## EXERCISE GOAL:
In the data, find the word "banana" and copy out every line that has it.
**********
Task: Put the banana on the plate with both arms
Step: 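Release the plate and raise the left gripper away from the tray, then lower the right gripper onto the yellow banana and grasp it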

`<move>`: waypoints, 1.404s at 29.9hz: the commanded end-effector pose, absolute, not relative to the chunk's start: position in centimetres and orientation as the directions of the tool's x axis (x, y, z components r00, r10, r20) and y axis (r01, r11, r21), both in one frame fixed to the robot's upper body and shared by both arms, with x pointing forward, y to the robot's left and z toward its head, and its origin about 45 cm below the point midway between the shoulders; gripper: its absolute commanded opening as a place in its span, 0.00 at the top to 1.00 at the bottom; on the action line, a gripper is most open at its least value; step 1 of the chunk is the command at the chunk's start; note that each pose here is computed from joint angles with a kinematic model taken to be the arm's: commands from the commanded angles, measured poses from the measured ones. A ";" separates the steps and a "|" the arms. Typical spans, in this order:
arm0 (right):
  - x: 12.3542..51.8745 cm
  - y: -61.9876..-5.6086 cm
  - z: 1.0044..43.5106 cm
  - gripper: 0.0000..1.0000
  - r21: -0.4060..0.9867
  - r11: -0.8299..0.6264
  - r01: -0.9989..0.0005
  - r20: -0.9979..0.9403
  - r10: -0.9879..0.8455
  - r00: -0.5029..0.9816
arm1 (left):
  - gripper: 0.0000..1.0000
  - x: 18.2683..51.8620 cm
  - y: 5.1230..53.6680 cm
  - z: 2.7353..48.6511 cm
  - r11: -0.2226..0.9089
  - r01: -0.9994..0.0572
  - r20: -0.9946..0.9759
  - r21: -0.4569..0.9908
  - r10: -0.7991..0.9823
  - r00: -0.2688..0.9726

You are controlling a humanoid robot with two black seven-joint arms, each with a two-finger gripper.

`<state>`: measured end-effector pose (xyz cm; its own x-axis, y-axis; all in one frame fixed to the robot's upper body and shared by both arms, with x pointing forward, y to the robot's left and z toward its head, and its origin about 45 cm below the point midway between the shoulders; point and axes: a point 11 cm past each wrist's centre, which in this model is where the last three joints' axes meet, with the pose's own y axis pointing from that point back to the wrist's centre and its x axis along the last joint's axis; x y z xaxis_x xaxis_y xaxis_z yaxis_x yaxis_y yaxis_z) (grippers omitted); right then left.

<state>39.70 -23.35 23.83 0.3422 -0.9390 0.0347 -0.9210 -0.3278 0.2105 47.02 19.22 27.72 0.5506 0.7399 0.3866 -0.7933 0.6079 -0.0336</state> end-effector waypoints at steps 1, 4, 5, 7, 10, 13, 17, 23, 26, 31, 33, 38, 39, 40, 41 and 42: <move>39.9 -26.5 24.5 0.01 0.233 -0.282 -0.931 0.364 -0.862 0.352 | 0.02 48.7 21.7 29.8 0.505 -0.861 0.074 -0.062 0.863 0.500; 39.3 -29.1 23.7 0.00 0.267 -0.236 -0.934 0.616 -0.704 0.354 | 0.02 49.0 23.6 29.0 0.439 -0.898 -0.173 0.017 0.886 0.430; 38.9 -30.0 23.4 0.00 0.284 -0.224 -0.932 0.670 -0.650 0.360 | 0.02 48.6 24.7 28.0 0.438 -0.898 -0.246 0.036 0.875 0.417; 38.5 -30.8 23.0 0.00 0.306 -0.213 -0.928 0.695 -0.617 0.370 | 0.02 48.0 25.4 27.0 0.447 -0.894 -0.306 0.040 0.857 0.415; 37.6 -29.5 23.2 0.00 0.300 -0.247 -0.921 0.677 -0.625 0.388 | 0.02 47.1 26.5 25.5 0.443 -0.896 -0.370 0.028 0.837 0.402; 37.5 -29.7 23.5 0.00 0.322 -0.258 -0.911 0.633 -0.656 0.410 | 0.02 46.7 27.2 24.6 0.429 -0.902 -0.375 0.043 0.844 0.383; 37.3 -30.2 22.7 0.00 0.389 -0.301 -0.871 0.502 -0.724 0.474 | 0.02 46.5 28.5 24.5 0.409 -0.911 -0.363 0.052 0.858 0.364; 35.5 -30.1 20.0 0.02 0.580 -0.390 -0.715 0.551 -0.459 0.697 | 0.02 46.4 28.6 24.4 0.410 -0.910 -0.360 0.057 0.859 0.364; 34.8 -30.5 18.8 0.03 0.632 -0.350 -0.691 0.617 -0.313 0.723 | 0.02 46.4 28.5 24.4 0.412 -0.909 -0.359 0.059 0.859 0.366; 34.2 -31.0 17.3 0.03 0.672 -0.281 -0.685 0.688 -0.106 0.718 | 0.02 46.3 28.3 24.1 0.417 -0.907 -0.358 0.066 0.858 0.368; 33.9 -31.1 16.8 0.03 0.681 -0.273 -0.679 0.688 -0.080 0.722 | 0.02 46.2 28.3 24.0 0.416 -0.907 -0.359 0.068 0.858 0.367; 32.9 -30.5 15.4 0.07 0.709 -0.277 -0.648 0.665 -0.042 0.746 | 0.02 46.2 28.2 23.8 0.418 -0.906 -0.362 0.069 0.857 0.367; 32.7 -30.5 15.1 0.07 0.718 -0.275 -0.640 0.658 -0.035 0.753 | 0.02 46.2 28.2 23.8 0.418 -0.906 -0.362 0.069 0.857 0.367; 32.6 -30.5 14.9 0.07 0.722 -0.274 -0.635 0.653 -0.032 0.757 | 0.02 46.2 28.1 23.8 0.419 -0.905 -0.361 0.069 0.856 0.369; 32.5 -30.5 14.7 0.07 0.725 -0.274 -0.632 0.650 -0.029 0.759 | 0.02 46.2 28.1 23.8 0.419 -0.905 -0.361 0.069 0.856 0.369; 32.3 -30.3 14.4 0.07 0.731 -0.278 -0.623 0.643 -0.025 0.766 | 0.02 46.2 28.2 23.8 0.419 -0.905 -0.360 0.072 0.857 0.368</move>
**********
## WRITTEN RESPONSE:
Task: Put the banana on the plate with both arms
Step: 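Release the plate and raise the left gripper away from the tray, then lower the right gripper onto the yellow banana and grasp it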

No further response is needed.